A aerodinâmica ativa, assinada por Adrian Newey, é outro destaque. O Valhalla conta com spoiler dianteiro móvel, fundo plano com túneis venturi e asa traseira FlexFoil ajustável, capaz de gerar mais de 600 kg de downforce a 240 km/h. Cada componente atua em conjunto com o sistema híbrido para otimizar estabilidade, tração e desempenho.
O câmbio é automatizado de dupla embreagem com oito marchas, sem marcha a ré física; a função é feita pelos motores elétricos dianteiros. A bateria PHEV de 6 kWh permite rodar curtas distâncias em modo totalmente elétrico, e o carro ainda mantém um interior minimalista, focado no piloto, com pedais elevados e telas digitais compactas, inspirado em monopostos de corrida.

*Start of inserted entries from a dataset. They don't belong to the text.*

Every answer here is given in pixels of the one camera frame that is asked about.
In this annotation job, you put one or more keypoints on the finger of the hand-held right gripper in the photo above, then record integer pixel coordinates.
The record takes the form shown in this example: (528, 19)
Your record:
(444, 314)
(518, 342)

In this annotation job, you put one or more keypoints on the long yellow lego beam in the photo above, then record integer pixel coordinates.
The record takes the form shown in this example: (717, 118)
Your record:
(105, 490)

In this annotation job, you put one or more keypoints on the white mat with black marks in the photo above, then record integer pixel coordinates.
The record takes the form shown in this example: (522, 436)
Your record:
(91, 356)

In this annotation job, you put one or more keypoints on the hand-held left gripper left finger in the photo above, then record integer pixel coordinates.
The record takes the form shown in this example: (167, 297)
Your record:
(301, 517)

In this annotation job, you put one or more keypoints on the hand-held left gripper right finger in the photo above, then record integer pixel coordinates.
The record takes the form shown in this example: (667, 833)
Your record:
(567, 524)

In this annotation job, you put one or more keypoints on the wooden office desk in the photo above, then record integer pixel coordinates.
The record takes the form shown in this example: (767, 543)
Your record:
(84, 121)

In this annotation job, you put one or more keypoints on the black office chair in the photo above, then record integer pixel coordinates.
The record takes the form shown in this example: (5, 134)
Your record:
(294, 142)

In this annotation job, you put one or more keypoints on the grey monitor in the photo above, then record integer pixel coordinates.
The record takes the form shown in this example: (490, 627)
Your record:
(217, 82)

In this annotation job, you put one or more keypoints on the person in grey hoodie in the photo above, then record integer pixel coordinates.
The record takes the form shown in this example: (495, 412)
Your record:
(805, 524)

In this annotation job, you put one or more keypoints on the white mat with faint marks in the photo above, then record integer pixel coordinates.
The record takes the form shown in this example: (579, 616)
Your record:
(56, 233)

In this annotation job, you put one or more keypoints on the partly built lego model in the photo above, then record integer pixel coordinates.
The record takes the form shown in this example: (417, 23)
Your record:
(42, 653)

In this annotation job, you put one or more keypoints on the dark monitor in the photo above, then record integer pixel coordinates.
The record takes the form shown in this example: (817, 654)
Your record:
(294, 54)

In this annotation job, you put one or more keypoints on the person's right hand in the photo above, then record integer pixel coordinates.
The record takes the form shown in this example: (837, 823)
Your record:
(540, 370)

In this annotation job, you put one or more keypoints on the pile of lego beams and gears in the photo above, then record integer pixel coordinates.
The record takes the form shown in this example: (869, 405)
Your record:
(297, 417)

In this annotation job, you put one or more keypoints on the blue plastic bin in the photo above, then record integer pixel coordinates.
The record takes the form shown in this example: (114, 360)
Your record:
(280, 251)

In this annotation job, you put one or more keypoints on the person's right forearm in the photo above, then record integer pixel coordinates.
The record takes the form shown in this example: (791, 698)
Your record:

Com 4,72 m de comprimento, 2,20 m de largura e apenas 1,16 m de altura, o Valhalla tem perfil de protótipo de pista, baixo centro de gravidade e suspensão pushrod/multilink ajustada para máxima performance. Freios de cerâmica Brembo e acabamento em fibra de carbono completam o pacote de engenharia de ponta.
A produção global é limitada a 999 unidades, e o Brasil receberá apenas uma fração, consolidando-se como mercado estratégico da marca na América do Sul. Todas as unidades já foram vendidas, e apenas uma ainda não foi configurada pelo comprador, reforçando a exclusividade extrema do modelo.